Very neat and creative approach but I'm honestly conflicted whether the country/map metaphor is the best choice. In many cases the names are not that clear, so one has to zoom in to understand what they represent. It would perhaps be more interesting to do hierarchical clustering and show something like average connectiveness between the (super)clusters with lines, possibly with more descriptive/faithful LLM-generated labels for each cluster.

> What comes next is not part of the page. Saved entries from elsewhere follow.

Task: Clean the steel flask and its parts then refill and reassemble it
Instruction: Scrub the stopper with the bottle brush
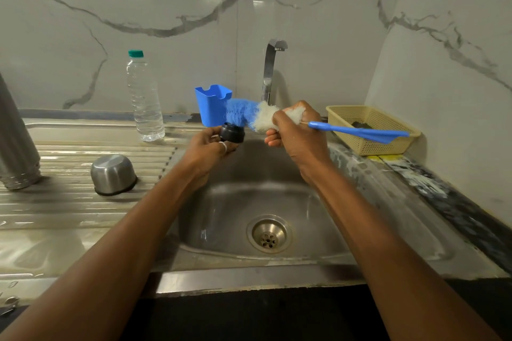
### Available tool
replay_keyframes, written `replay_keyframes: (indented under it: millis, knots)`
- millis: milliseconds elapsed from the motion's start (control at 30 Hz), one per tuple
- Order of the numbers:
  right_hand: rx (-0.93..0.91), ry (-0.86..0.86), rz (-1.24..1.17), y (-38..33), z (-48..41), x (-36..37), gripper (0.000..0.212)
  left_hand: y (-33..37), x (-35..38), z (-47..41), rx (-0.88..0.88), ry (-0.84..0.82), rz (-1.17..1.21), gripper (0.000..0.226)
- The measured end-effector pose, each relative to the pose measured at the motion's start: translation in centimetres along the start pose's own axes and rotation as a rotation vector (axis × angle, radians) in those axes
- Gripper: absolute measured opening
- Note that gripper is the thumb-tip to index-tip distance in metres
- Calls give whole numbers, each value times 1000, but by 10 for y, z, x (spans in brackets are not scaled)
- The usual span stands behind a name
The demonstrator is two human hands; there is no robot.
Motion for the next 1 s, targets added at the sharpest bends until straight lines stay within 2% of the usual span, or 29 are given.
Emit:
replay_keyframes:
  millis: [67, 267, 467, 633, 767, 833, 933, 1000]
  knots:
    - [8, -24, 26, 4, 0, 2, 5, 1, 12, 3, -9, -58, 0, 29]
    - [40, -30, -75, -1, -5, -7, 5, -4, -6, -5, -58, 105, 23, 26]
    - [39, -42, -25, 4, -2, 3, 5, 0, 10, -2, -46, 23, -53, 27]
    - [5, -94, 16, -3, -3, -3, 6, -4, -10, -7, -142, 154, -158, 26]
    - [-27, -108, 55, -3, -3, -3, 4, -4, -19, -9, -219, 225, -78, 36]
    - [-30, -136, 83, 1, -3, 3, 2, -4, -16, -10, -226, 201, -92, 39]
    - [-44, -163, 171, 6, -2, 12, 7, -3, -5, -8, -206, 116, -166, 27]
    - [-48, -148, 179, 3, -3, 8, 12, -5, -6, -8, -213, 140, -178, 27]
Point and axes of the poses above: each hand's wrist, its own z-axis away from the middle knuckle, its own x-axis out of the palm, y = z × x, the point moved 4 cm from there along -z, towards the middle knuckle, and after that the axes turned 8 degrees about x, right-handed, at the moved point
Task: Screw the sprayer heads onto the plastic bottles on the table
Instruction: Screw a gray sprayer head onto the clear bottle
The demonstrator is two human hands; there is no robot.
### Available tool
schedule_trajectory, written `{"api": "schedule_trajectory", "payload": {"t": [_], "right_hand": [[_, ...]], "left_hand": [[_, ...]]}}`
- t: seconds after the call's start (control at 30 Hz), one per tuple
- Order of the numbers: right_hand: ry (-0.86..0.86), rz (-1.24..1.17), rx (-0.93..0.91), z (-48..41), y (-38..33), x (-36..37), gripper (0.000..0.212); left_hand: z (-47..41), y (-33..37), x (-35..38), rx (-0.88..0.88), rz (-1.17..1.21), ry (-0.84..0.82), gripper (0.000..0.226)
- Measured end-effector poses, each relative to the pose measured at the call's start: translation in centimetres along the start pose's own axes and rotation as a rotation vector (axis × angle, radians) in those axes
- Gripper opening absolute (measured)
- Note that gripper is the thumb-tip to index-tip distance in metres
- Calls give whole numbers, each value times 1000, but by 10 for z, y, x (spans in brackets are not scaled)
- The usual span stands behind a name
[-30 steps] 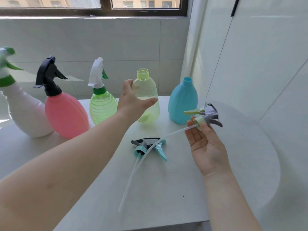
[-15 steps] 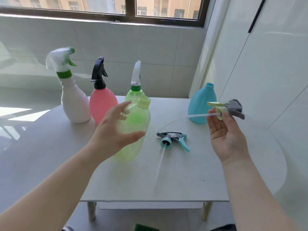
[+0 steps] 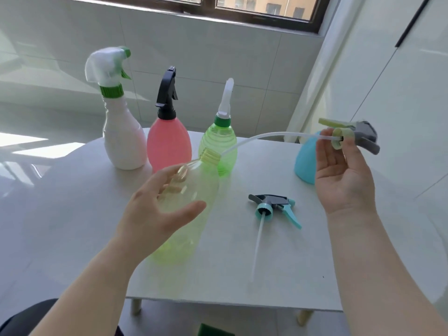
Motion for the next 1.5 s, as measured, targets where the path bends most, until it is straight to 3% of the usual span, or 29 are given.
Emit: {"api": "schedule_trajectory", "payload": {"t": [0.17,0.37,0.7,0.9,1.5], "right_hand": [[19,-27,-22,1,-5,1,12],[-95,84,-9,9,-4,15,10],[-423,439,70,38,27,59,15],[-728,854,121,55,61,87,20],[-1026,1097,153,70,77,113,11]], "left_hand": [[-1,0,5,19,-12,-29,52],[1,4,5,41,3,-16,59],[4,6,15,73,83,-52,71],[2,2,18,42,204,-79,66],[0,-13,19,81,217,-46,68]]}}
Point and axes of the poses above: each hand's wrist, its own z-axis away from the middle knuckle, its own x-axis out of the palm, y = z × x, the point moved 8 cm from there along -z, towards the middle knuckle, and after that the axes turned 4 degrees about -x, right-handed, at the moved point
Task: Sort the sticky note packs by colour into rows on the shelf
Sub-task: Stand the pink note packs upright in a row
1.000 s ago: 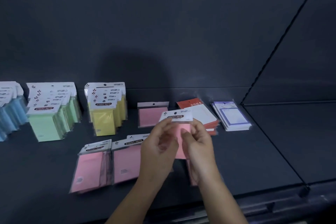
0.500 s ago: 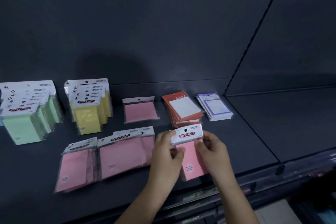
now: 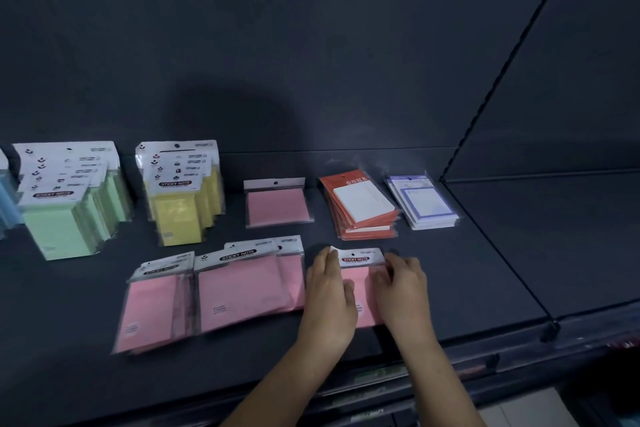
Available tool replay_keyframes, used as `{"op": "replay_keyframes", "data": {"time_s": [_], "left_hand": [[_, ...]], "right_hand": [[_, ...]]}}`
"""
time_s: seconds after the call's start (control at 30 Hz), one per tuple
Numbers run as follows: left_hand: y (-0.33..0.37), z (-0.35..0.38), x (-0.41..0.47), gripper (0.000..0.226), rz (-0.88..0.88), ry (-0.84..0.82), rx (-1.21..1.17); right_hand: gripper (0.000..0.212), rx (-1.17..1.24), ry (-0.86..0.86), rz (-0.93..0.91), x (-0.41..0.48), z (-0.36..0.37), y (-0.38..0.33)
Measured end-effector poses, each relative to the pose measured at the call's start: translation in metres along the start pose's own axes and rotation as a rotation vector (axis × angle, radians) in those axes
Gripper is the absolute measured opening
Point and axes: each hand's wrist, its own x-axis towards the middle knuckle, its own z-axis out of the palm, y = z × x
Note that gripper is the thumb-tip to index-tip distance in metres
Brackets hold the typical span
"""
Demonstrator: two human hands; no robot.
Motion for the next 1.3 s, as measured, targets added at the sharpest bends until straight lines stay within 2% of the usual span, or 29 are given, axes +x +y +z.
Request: {"op": "replay_keyframes", "data": {"time_s": [0.13,0.27,0.4,0.47,0.57,0.67,0.73,0.87,0.93,1.07,1.2,1.3], "left_hand": [[0.001,-0.003,0.003,0.051,0.002,-0.028,0.003],[-0.002,-0.017,0.012,0.046,0.012,0.057,-0.07],[-0.02,-0.048,0.035,0.04,-0.034,0.211,-0.053],[-0.033,-0.061,0.048,0.047,-0.125,0.241,0.001],[-0.048,-0.074,0.059,0.058,-0.26,0.184,-0.008],[-0.054,-0.08,0.063,0.059,-0.311,0.121,-0.078],[-0.055,-0.082,0.065,0.062,-0.341,0.126,-0.162],[-0.054,-0.087,0.067,0.048,-0.364,0.205,-0.323],[-0.057,-0.089,0.068,0.041,-0.362,0.291,-0.344],[-0.054,-0.094,0.064,0.009,-0.317,0.522,-0.445],[-0.049,-0.096,0.058,0.023,-0.315,0.598,-0.562],[-0.036,-0.101,0.052,0.03,-0.273,0.594,-0.699]], "right_hand": [[0.036,-0.063,-0.012,-0.016,-0.002,0.0,-0.005],[0.043,-0.188,0.103,-0.184,-0.001,0.004,-0.016],[0.036,-0.015,0.02,-0.27,0.009,0.008,-0.039],[0.034,0.1,-0.062,-0.293,0.014,0.016,-0.055],[0.036,0.311,-0.281,-0.262,0.024,0.026,-0.079],[0.036,0.268,-0.388,-0.212,0.037,0.044,-0.09],[0.034,0.299,-0.401,-0.084,0.045,0.058,-0.092],[0.046,0.417,-0.383,0.104,0.051,0.068,-0.093],[0.039,0.553,-0.379,0.167,0.052,0.067,-0.09],[0.016,0.768,-0.373,0.247,0.051,0.061,-0.087],[0.019,0.914,-0.321,0.277,0.048,0.053,-0.086],[0.017,0.8,-0.316,0.176,0.043,0.052,-0.087]]}}
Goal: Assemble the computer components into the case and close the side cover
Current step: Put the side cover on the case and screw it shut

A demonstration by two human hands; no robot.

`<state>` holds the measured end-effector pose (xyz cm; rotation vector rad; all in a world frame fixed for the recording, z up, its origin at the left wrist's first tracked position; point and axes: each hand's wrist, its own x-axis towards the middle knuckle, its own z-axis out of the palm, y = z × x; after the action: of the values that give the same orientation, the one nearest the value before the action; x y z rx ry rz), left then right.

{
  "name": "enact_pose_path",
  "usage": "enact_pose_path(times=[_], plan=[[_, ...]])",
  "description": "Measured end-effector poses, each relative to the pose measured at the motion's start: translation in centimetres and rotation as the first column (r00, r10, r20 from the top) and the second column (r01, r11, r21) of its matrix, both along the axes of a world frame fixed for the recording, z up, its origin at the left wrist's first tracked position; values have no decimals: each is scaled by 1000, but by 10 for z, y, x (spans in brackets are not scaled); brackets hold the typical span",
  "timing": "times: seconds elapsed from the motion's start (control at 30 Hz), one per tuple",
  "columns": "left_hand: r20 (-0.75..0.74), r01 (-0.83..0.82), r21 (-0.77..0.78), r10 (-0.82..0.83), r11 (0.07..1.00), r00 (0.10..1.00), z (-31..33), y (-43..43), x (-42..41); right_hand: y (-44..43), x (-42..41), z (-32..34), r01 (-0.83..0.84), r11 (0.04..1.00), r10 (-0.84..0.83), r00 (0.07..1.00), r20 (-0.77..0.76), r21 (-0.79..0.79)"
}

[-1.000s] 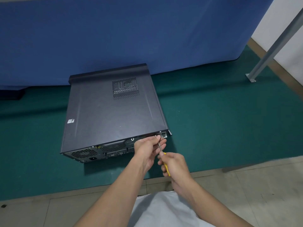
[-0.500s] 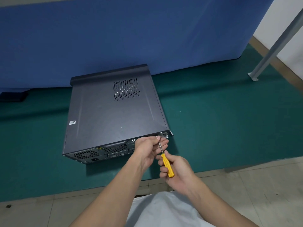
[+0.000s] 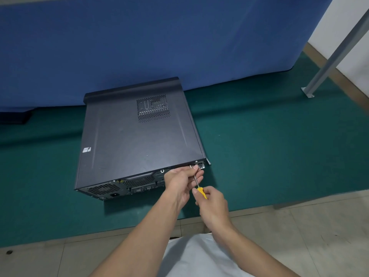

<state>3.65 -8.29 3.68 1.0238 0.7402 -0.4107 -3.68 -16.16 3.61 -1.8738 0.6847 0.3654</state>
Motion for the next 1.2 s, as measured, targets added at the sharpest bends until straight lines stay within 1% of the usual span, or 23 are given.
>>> enact_pose_path(times=[0.03, 0.07, 0.1, 0.13, 0.17, 0.2, 0.23, 0.27, 0.3, 0.33, 0.37, 0.4, 0.43, 0.5, 0.57, 0.67, 0.77, 0.87, 0.97, 1.03, 1.1, 1.17, 1.2], plan=[[3, -4, 0, 3, 1000, 1000, -1, -1, -1, 1, 0, -2, -41, 997, 42, 999, 25, -67], [6, 10, -11, -10, 1000, 1000, -1, 0, -1, 1, 0, -2, -31, 999, 30, 999, 32, 38], [9, 41, -36, -41, 998, 999, -1, 2, -2, 0, 2, -3, 50, 956, -53, 999, 2, 290], [12, 84, -66, -83, 994, 996, 1, 5, -1, -2, 4, -1, 159, 809, -130, 987, -92, 565], [14, 122, -87, -121, 989, 993, 1, 7, 0, -4, 6, 3, 254, 625, -166, 967, -192, 738], [16, 136, -95, -135, 986, 991, 1, 9, 1, -5, 5, 6, 304, 508, -169, 953, -253, 806], [15, 121, -89, -121, 989, 993, 1, 8, 1, -6, 5, 8, 308, 504, -164, 951, -260, 807], [13, 89, -76, -88, 993, 996, 1, 6, 1, -5, 3, 9, 259, 624, -155, 966, -209, 737], [11, 54, -63, -54, 997, 998, 1, 3, 1, -3, 2, 9, 159, 813, -114, 987, -116, 560], [10, 21, -62, -20, 998, 1000, 0, 0, 0, 0, 0, 10, 36, 958, -31, 999, -22, 283], [5, -7, -70, 8, 998, 1000, 0, -3, -1, 3, -2, 10, -64, 998, 64, 996, 55, -7], [0, -24, -84, 24, 996, 1000, 0, -4, -2, 6, -2, 9, -128, 967, 152, 983, 100, -219], [-4, -26, -96, 26, 995, 1000, -1, -3, -2, 9, -1, 8, -168, 926, 216, 970, 110, -337], [1, 25, -109, -25, 994, 1000, 0, 2, 0, 11, 4, 3, -200, 888, 255, 963, 84, -413], [5, 79, -145, -79, 986, 997, 2, 8, 2, 10, 10, -4, -214, 892, 262, 963, 69, -399], [-32, 67, -207, -75, 976, 997, 2, 11, 4, 6, 13, -9, -177, 934, 214, 973, 90, -310], [-28, 82, -187, -89, 979, 996, 2, 10, 4, 5, 15, -15, -130, 968, 159, 979, 126, -215], [-20, 106, -161, -111, 981, 994, 2, 11, 4, 6, 12, -17, 28, 992, -39, 995, 87, 123], [-26, 116, -127, -120, 985, 992, 5, 10, 4, 5, 12, -15, 139, 915, -142, 990, -21, 378], [-41, 137, -34, -139, 990, 989, 9, 7, 4, -3, 12, -9, 74, 913, -76, 997, -11, 401], [-92, 212, 181, -198, 960, 976, 16, 7, 7, -19, 13, -5, -70, 953, 63, 997, 32, 295], [-155, 357, 458, -323, 814, 934, 26, 10, 12, -38, 11, -3, -172, 974, 164, 984, 66, 147], [-179, 411, 612, -388, 676, 904, 31, 11, 17, -49, 11, -3, -141, 978, 131, 989, 74, 152]])
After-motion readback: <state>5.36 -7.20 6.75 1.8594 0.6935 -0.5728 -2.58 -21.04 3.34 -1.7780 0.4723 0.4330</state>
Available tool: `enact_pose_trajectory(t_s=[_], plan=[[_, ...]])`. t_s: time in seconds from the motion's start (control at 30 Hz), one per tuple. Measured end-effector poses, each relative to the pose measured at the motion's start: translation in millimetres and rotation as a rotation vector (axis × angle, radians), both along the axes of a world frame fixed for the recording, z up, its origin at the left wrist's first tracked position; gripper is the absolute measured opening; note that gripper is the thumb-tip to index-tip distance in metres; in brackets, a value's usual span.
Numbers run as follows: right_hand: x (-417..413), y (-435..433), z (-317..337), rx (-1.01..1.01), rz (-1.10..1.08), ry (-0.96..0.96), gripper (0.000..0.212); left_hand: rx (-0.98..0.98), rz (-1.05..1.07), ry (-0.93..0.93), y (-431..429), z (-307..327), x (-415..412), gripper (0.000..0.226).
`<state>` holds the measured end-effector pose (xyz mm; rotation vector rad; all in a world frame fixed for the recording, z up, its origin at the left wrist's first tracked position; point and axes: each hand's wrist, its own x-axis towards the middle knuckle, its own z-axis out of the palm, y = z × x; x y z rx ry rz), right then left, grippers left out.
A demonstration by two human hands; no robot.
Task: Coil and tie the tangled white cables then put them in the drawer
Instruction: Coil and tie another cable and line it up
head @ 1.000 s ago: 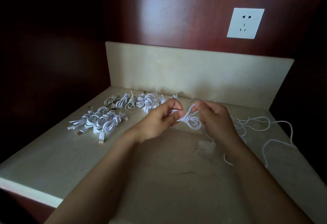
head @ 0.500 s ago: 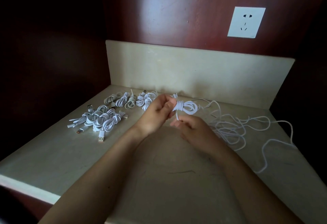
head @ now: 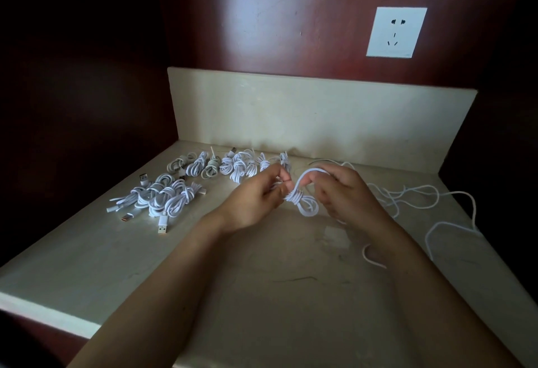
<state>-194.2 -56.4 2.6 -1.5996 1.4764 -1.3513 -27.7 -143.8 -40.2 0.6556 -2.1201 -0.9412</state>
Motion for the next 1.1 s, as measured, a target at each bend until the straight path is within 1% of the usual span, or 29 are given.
enact_pose_trajectory(t_s=[0.1,0.23,0.4,0.53,0.67,0.77,0.83,0.9,1.0,1.03,1.1], plan=[[-4,3,2,0.105,0.102,-0.178,0.028,0.061,-0.043,0.054,1,3,0,0.011],[-7,7,5,0.123,0.197,-0.237,0.027,0.089,-0.067,0.080,3,9,0,0.010],[-6,5,1,0.090,0.142,-0.265,0.025,0.083,-0.105,0.055,8,15,0,0.010],[-6,3,0,0.067,0.073,-0.278,0.021,0.135,-0.182,0.102,17,23,-5,0.010],[-5,-1,-8,0.029,0.017,-0.224,0.022,0.217,-0.265,0.180,21,28,-7,0.010],[1,-5,-13,0.011,-0.006,-0.232,0.015,0.239,-0.284,0.267,24,30,-7,0.009],[6,-7,-17,0.003,-0.012,-0.209,0.030,0.262,-0.240,0.346,24,33,-6,0.010],[9,-10,-22,-0.026,-0.019,-0.118,0.035,0.278,-0.190,0.426,21,33,-6,0.011],[17,-8,-21,-0.095,-0.015,0.093,0.027,0.275,-0.050,0.504,18,31,-8,0.010],[20,-7,-20,-0.119,0.004,0.136,0.025,0.257,0.004,0.521,18,29,-9,0.009],[26,-5,-19,-0.148,0.028,0.153,0.026,0.169,0.092,0.539,19,24,-14,0.008]])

I was pleasantly surprised that it wasn’t a heavy line drawing creation. As someone who first did those in the 90’s and almost immediately learned their limits, I think this is nice because it doesn’t overclaim. It’s just a view, not a thesis.
I like diagrams where the axes mean something. Lines, shape, boxes/groups, distance, X vs Y, colour, thickness, texture, background, foreground. I also like simple. So often it’s lines to be fancy with no meaning. This one is just a pic, with some grouping, and it has personality. Yay?
I couldn't find a universal clustering algorithm yet: Frequently there is more than one way to group data that still makes sense, and as a result whichever final clustering option we choose - it will not be perfect.
Hm... unless maybe we do some sort of quantum clustering, which could be a fun project to explore!
It's a bit hazy now, but I remember trying hdbscan algorithm (hierarchical clustering), and on the graph of the GitHub size - I just couldn't fit it in memory.
I did end up using something similar to hierarchical clustering (mix of louvain/leiden/my own), and that's what we see in the final map.